“A bad song! Bah! A political song and an sorry song!” This is the sound of fire in Auerbach’s cellar in Johann Wolfgang Goethe’s “Faust”. For the noble art of the German classical period and the educated bourgeoisie who believed in it, this seemed irreversible. But Robert Schumann has already quoted the “Marseillaise” in the “Faschingsschwank in Vienna”: it may allude to Metternich’s restoration; even if he is not firmly opposed to it. The relationship between music and politics still fluctuates accordingly: autonomy or commitment. The primacy of aesthetics and social conscience, and even “absolute” music and popular, including applications, form a polygon of power that people cannot easily get rid of. The conflict between Schoenberg and his traitor student Hanns Eisler is typical. Hans Werner Henze in 1965 and Luigi Nono in the early and middle stages also represented political music, but kept a distance from provocative and fashionable popular idioms.
Mikis Theodorakis not only pursues the exquisite composition, active social resistance, and popularizes the extremely successful quasi-trident aesthetics, but also persists in his own way, which is impressive. As a result, he became the lead singer of Free Greece, especially in terms of vitality. As early as 1964, he gained fame with the music of Michael Cacoyannis’s film “Alexis Sorbas”, including Anthony Quinn. Became the prototype of the Greek masculine, robust, pure-bred Greeks dancing siltaki-so a long-lasting cliché time was installed. The inspiring music of Theodorakis played an important role. It has created an important folklore image throughout the world, and certainly satisfies the needs of entertainment. It doesn’t matter whether all this is “real” or not, because Theodorakis’s soundtrack seems to be an original invention-how something similar to Franz Schubert became a secondary pop.
Although “Alexis Sorbas” is still clearly located in Crete, Costas Gavras’ political thriller “Z” took place under the anonymous dictatorship in 1968. Although it is clearly related to the events in Greece in 1963. The suggestive music of Theodorakis once again contributed to an unforgettable effect.
Artistic folklore and political interference are with him. His life became a story of both suffering and success. He was born on the island of Chios in 1925, joined the resistance against the German occupiers in 1943, was exiled to the Penalty Islands as a dangerous leftist after the civil war in 1952, and experienced torture and arbitrary imprisonment-again after his return from exile The colonel’s regime in Paris in 1967. The cosmopolitan patriot Theodorakis became a symbol of heroic anti-fascism and a hero of free Greece. As a composer, conductor, and singer, together with Maria Fanturi, he was able to mobilize the masses. As a people’s forum with musical means, tall and strong men have become figures of the times.
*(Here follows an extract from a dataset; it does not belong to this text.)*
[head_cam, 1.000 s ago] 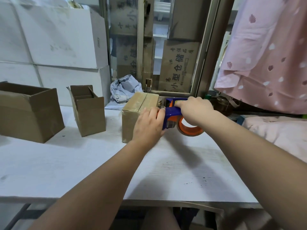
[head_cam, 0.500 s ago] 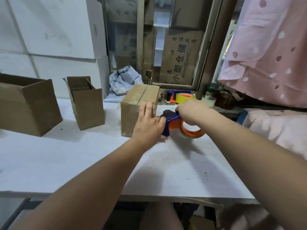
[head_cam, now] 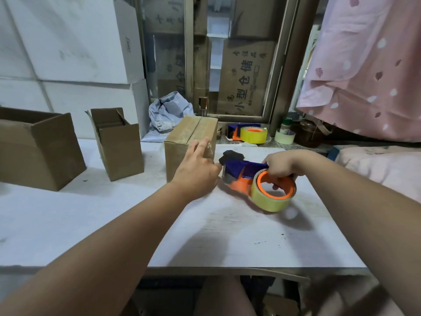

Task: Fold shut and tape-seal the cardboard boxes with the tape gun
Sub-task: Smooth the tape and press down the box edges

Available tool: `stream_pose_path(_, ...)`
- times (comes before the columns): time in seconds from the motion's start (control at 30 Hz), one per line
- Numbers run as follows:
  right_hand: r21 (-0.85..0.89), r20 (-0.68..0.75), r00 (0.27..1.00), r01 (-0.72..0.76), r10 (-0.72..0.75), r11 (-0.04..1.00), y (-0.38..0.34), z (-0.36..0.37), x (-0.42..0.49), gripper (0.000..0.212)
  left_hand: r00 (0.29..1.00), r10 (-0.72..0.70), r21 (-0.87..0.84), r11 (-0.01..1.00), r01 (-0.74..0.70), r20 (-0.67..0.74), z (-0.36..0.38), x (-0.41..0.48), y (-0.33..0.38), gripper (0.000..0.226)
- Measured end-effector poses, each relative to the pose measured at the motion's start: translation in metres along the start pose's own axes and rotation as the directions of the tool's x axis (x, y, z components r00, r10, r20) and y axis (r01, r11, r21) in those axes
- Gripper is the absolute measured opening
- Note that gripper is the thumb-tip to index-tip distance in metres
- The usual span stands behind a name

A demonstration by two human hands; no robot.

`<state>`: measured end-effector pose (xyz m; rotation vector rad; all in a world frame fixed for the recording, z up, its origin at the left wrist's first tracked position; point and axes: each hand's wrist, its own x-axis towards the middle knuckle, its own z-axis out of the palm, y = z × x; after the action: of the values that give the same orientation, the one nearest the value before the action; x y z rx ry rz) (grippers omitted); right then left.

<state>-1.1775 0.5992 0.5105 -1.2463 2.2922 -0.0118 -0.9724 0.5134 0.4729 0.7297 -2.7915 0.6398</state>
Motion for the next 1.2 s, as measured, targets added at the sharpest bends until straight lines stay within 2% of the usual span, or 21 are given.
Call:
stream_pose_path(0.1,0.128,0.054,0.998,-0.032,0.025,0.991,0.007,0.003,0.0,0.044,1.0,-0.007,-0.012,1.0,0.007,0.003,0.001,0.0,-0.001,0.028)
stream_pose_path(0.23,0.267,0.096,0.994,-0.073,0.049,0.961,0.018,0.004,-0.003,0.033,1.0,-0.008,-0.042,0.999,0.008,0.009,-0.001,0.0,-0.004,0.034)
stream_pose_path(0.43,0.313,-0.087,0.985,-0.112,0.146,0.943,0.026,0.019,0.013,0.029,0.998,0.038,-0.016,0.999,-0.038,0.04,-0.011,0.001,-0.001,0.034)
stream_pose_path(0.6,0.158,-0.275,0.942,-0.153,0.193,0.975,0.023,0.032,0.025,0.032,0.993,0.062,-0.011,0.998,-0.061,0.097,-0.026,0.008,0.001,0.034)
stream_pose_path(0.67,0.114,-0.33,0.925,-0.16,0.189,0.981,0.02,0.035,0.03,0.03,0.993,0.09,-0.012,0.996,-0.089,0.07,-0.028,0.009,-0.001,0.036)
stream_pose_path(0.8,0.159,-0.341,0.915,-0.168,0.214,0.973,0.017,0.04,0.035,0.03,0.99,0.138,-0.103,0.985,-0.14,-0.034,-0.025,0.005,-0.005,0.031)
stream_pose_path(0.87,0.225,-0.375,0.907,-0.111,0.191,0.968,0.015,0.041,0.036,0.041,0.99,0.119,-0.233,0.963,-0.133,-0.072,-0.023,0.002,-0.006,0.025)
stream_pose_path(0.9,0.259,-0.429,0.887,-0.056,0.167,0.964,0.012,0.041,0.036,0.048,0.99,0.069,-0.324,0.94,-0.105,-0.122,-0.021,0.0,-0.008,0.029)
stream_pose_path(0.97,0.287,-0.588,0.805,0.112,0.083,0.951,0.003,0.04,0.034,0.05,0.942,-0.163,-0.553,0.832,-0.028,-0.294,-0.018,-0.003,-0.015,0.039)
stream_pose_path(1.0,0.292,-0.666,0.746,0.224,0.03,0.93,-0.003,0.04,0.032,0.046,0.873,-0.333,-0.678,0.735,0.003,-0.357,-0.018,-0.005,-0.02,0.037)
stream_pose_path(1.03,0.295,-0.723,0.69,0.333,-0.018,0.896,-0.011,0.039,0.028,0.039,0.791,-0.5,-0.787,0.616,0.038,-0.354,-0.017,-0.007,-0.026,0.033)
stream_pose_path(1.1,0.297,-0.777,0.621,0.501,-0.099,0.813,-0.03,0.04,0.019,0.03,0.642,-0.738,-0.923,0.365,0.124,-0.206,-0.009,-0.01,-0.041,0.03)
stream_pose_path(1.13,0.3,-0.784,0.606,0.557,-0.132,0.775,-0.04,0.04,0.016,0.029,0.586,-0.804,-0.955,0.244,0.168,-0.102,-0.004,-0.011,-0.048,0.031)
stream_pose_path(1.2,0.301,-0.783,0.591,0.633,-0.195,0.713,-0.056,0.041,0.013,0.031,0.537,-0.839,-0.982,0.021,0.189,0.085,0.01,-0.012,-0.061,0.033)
He is not critical in his compositional methods and strategies. For him, a wide range of influence is more important than any law of aesthetic purity. His Pablo Neruda oratorio “Canto General” became an international hymn against totalitarianism, but he also wrote symphonies. On the eve of the 2004 Athens Olympics, he completed his Greek tetralogy in 2002: “Erica”, “Medea” and “Antigone”, followed by “Lysis” in 2002. Terrata, Aristophanes is more than just cheerful comedy women who refuse to love their husbands and discourage eternal war. The previous year, “Prometheus” premiered at the Megaron Theater and was composed by another great Greek composer, Iannis Xenakis, who also came from the anti-fascist resistance movement in exile in Paris. Reached the extreme.
His political activities are as changeable as his music, consistent but not dogmatic, always anti-right, and the left is not without controversy. In the world of “real socialism”, just like in East Germany, it was distrusted and rejected, and then re-appropriated. However, important international musicians such as Dmitry Shostakovich, Benjamin Britton, Henze and Leonard Bernstein expressed their solidarity with him when he was on the verge of extinction. He doesn’t care about contradictions, and succinctly admitted in his autobiography “Angel’s Road”: “You start with some specific things, and then something completely different appears.”
Wolf Biermann called him an “arrogant bastard”, brazenly, and sincerely called him a man who never gets angry. Until the end, he still felt uneasy, protesting again and again against war and exploitation, and fiercely opposed the EU’s austerity requirements imposed on Greece. His political behavior may be gleaming, spontaneous and unpredictable, and his composition is always effective. As a character, he is impressive. There will be no more people like him. He died in Athens on Wednesday at the age of 96.